I talked to Paul Schutze about using a new video synthesiser I had built in 1980 specifically for live performance. This machine was a pattern generator that could combine a large number of patterns generated by a collection of synchronous oscillators running at vertical and horizontal frequencies. The oscillators all produced square waves which are notionally digital signals. These signals were selected by manual or automatic switching (derived from an audio input: the music) or by random selection using a pseudo-random number generator. The selected signals were sent to the inputs of three 3-bit digital-to-analogue converters which made up the red, green and blue colour values which were sent to a colour encoder for output to a monitor or video-tape recorder. Thus the synthesiser could present a rapidly changing series of coloured grids that occasionally reminded me of a Mondrian painting.

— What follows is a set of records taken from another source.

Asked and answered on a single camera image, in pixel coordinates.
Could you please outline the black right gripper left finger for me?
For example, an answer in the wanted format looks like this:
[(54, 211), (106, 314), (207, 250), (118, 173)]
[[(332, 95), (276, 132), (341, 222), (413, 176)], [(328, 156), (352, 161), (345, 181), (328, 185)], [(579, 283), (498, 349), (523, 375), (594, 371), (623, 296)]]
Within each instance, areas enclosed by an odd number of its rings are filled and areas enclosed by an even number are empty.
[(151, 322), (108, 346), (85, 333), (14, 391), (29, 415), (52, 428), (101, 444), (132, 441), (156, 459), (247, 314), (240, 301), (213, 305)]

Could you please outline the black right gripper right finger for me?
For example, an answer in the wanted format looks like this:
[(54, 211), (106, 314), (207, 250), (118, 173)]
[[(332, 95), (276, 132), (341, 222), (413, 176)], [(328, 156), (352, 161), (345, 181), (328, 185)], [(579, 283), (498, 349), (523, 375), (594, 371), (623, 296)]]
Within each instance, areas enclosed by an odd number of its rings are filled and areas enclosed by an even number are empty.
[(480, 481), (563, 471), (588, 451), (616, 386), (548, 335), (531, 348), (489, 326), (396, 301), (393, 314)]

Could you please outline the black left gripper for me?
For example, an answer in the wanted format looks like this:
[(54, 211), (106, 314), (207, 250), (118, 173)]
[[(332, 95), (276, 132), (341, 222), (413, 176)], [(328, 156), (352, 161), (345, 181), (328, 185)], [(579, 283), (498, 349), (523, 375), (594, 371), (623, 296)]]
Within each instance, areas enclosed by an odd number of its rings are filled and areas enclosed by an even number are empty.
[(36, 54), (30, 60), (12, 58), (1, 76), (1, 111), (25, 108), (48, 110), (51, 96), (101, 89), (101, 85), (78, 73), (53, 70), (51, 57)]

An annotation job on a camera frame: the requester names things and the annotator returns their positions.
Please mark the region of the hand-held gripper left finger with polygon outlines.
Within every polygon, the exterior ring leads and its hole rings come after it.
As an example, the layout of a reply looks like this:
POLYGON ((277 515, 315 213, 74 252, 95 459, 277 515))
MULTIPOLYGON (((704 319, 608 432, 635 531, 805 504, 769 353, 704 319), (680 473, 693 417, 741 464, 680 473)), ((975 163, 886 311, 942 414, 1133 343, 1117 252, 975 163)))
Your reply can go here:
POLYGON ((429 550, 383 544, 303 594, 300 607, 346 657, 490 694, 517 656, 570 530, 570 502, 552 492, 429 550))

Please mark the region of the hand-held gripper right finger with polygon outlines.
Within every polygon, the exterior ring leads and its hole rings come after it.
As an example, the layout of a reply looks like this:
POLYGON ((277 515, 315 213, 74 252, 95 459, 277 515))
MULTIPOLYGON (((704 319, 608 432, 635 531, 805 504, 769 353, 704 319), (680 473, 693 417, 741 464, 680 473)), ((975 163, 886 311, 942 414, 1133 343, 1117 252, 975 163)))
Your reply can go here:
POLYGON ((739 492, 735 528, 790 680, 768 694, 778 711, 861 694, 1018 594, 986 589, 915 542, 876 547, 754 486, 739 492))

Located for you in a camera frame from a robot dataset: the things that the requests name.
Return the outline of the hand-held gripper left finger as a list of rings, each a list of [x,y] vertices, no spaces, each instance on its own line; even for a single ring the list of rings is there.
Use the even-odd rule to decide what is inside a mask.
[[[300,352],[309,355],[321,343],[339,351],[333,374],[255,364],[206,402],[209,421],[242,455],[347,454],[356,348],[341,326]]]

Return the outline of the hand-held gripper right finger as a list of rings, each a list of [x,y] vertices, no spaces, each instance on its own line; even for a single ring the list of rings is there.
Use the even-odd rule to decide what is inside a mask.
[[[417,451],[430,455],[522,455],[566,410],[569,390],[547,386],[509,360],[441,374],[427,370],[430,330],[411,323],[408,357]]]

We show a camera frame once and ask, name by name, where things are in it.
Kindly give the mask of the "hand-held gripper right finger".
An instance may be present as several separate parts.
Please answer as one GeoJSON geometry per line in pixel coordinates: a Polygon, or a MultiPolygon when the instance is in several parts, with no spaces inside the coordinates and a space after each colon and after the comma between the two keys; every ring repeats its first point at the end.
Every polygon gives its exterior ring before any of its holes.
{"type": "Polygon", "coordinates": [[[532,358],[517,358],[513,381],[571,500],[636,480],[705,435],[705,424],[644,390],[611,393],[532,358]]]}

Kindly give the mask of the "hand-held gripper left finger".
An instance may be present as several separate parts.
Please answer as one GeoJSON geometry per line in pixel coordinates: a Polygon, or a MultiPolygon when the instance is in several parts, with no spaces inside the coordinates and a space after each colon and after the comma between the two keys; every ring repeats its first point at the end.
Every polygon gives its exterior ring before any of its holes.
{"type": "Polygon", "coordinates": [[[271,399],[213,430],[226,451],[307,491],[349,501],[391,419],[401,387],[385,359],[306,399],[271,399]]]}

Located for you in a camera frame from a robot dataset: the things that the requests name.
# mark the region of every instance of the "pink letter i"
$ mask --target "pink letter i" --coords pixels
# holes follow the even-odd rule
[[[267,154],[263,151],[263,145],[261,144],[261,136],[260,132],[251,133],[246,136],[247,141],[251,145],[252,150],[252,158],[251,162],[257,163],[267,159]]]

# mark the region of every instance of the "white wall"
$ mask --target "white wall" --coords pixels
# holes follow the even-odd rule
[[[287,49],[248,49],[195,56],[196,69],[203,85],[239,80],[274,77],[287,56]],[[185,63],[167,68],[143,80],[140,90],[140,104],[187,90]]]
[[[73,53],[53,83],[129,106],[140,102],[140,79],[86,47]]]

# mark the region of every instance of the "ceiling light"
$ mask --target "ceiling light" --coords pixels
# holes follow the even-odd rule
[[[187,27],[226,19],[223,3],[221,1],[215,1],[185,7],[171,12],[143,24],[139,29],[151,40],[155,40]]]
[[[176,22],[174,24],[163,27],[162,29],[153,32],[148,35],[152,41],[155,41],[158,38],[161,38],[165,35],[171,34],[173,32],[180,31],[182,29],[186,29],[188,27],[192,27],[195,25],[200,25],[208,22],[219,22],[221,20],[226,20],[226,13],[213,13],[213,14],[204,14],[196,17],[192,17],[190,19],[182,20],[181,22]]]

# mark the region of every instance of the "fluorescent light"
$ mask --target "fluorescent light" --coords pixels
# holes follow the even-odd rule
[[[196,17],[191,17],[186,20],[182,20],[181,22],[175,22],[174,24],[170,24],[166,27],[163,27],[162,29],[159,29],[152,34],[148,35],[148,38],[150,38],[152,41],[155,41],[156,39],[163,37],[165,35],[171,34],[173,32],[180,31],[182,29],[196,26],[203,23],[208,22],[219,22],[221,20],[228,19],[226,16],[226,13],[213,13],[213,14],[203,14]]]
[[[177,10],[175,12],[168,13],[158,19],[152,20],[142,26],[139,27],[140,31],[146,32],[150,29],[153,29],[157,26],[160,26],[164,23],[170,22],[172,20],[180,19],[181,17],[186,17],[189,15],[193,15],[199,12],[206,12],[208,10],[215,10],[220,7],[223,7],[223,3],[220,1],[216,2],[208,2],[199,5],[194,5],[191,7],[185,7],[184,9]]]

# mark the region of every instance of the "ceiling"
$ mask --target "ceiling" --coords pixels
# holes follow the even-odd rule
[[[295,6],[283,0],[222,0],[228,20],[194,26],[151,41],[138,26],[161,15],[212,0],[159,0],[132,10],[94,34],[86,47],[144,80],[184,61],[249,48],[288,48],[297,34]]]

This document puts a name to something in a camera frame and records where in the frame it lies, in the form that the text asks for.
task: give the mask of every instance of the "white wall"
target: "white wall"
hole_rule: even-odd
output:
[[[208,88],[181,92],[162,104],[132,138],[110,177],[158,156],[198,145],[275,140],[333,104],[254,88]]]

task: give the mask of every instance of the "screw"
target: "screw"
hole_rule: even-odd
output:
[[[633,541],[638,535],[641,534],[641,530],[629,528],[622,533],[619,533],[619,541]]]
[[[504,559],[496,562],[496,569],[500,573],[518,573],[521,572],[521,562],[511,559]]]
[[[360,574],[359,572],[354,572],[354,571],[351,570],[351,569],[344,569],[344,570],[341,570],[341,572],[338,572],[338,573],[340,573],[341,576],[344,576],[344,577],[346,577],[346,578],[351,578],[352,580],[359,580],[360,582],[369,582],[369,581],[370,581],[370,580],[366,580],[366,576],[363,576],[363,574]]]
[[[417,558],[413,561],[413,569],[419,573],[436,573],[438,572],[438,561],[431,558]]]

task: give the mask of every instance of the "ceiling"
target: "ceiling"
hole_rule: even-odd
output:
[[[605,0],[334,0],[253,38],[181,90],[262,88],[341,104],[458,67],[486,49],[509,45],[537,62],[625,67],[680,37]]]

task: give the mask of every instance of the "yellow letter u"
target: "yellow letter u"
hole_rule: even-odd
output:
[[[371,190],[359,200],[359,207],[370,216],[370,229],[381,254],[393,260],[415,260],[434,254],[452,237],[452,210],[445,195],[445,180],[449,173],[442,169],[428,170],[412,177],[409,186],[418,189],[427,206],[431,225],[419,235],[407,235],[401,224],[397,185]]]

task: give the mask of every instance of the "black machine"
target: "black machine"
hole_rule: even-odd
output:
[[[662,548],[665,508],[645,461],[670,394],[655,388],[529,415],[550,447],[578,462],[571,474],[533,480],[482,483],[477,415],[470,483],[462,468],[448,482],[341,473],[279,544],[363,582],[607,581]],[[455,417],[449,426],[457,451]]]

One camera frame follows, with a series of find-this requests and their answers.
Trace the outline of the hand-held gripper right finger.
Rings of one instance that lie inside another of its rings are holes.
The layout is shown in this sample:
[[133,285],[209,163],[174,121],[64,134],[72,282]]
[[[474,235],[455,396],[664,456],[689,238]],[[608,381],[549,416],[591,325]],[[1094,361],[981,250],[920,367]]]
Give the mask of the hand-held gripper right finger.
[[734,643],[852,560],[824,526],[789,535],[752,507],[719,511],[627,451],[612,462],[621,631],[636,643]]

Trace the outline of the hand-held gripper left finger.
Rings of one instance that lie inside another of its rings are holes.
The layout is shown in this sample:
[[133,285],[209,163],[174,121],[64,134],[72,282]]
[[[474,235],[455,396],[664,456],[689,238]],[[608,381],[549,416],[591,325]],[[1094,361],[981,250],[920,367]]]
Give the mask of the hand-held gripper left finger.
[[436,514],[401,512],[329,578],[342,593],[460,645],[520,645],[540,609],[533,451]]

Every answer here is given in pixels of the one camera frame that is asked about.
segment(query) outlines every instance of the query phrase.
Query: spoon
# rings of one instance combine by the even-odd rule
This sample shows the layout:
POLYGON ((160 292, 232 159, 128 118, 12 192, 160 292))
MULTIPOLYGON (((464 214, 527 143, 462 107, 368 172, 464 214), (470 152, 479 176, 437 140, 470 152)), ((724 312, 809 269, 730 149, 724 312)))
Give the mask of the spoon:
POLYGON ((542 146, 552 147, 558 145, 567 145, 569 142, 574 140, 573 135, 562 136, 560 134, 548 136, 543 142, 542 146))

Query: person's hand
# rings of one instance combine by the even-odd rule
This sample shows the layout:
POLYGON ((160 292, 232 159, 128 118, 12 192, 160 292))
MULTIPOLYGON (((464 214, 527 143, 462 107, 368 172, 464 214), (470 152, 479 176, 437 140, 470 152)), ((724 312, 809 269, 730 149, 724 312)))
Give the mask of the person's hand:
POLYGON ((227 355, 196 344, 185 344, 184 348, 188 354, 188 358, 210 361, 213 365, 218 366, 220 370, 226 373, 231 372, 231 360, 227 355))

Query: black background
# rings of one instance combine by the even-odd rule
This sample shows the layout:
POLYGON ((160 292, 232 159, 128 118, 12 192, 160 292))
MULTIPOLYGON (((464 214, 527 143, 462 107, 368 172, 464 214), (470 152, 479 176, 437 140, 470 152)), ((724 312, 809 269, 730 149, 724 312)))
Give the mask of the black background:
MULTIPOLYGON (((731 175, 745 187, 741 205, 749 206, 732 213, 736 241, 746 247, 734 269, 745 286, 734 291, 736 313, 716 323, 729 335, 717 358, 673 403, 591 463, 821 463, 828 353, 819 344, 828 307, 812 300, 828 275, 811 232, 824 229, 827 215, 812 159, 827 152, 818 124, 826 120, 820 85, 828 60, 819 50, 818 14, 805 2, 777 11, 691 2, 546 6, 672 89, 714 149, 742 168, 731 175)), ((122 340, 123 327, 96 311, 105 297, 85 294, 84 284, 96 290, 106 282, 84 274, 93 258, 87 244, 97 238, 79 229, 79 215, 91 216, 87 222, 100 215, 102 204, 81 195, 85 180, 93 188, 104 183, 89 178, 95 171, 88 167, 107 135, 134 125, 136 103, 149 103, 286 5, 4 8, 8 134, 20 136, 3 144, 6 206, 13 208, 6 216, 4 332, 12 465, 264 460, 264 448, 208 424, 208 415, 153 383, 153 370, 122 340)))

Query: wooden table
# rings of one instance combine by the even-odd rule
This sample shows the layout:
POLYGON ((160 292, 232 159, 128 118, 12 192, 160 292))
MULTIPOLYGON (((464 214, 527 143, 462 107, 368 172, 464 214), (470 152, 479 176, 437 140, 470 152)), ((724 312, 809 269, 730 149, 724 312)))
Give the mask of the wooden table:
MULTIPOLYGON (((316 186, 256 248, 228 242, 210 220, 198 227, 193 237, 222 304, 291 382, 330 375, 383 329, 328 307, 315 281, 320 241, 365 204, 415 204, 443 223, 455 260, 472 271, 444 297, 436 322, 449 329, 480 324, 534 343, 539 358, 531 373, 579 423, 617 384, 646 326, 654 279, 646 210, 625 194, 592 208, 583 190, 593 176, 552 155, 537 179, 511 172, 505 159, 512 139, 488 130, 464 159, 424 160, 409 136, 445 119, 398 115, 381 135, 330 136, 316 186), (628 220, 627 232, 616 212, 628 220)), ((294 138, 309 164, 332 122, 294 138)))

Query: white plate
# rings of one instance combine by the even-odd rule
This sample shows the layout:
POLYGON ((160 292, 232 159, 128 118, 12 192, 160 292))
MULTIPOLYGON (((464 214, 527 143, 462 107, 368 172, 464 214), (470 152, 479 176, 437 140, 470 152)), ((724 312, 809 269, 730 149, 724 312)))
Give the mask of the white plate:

Laughing Hands and I ended up doing a performance together at the Ewing & George Paton Galleries' Noise and Muzak exhibition in 1981. After that I invited them to come to Sydney for a performance at an evening I was organising for the Departure Lounge café in Oxford St, Darlinghurst. and there we did another, much bigger performance using the video synthesiser. I also organised for M2 band Makers of the Dead Travel Fast to play at this event.
The performance consisted of the Laughing Hands improvising music from their album Dog Photos and I set up the synthesiser and connected it up to be driven by the rhythms of their music. The video was presented on several largish monitors. It was a big night. Video and sound were recorded to videotape and I subsequently edited it into this videotape.